Di Biossance, Gore memastikan bahwa timnya berkomitmen untuk mendidik pembeli yang penasaran tidak hanya tentang bioteknologi, tetapi juga proses internal perusahaan secara keseluruhan. ("Kata bioteknologi bisa jadi agak abstrak," katanya. "Jadi itu secara alami mengarah ke lebih banyak pertanyaan, dan berpotensi lebih banyak kebingungan, dan itulah yang harus ditargetkan.") Transparansi mungkin menjadi solusi paling efektif, kemudian, setidaknya sampai layanan akreditasi di seluruh industri tersedia untuk merek kecantikan dan merek mereka pelanggan. Namun, bioteknologi tidak menunggu lama.

"Kita akan melihat jenis bahan bioteknologi baru muncul yang tidak hanya identik dengan bahan alaminya, tetapi juga melebihi kualitas dan kinerjanya," kata ahli kimia kosmetik. Ron Robinson, pendiri dan CEO KecantikanStat, agensi dan blog influencer kecantikan yang meluncurkan lini perawatan kulitnya sendiri pada tahun 2019. Robinson mengisyaratkan bahwa BeautyStat sedang mengerjakan "sesuatu yang besar" di dunia bioteknologi, tetapi belum dapat mengungkapkan detailnya.

Kemungkinannya tidak terbatas, dan tidak terbatas pada flora dan fauna yang paling terancam punah di planet ini, meskipun mereka pasti diutamakan.
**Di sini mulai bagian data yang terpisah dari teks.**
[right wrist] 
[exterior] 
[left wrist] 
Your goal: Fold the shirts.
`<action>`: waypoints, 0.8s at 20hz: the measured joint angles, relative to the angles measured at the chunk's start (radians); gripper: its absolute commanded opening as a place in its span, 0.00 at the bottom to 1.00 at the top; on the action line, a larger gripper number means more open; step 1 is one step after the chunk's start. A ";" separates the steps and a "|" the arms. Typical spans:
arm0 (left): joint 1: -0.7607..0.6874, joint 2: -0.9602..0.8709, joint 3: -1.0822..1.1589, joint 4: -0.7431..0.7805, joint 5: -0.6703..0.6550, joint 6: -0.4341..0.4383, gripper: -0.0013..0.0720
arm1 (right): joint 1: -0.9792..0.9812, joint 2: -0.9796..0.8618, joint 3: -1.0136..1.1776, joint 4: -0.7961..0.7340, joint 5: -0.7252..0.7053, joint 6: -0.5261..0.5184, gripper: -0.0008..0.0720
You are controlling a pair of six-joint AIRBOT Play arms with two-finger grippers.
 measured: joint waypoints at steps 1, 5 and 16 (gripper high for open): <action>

Gore menyarankan agar konsumen mencari yang dikembangkan secara bioteknologi kayu cendana, spesies tanaman resmi "rentan" yang memasok minyak yang sekarang sering digunakan dalam aromaterapi dan wewangian. Perusahaan induk Biossance Amyris, sebuah perusahaan kimia sintetis yang berkantor pusat di luar Oakland, menciptakan kembali kayu cendana menggunakan fermentasi ragi.

Jika bioteknologi terasa agak futuristik, seperti sesuatu yang keluar dari film fiksi ilmiah tahun 1960-an yang mencolok, itu karena, yah, memang begitu. Ketika aksi iklim lintas-industri menjadi semakin diperlukan, Gore berharap bahwa inovasi ilmiah, semoga, hanya akan terus meningkat pada kesempatan itu.

"Tujuan utamanya adalah untuk mengajukan pertanyaan di seluruh papan," katanya. "Bagaimana bahan diproses dan dipanen sekarang? Dan apakah ada solusi yang lebih baik?"

Jangan pernah melewatkan berita industri fashion terbaru. Mendaftar untuk buletin harian Fashionista.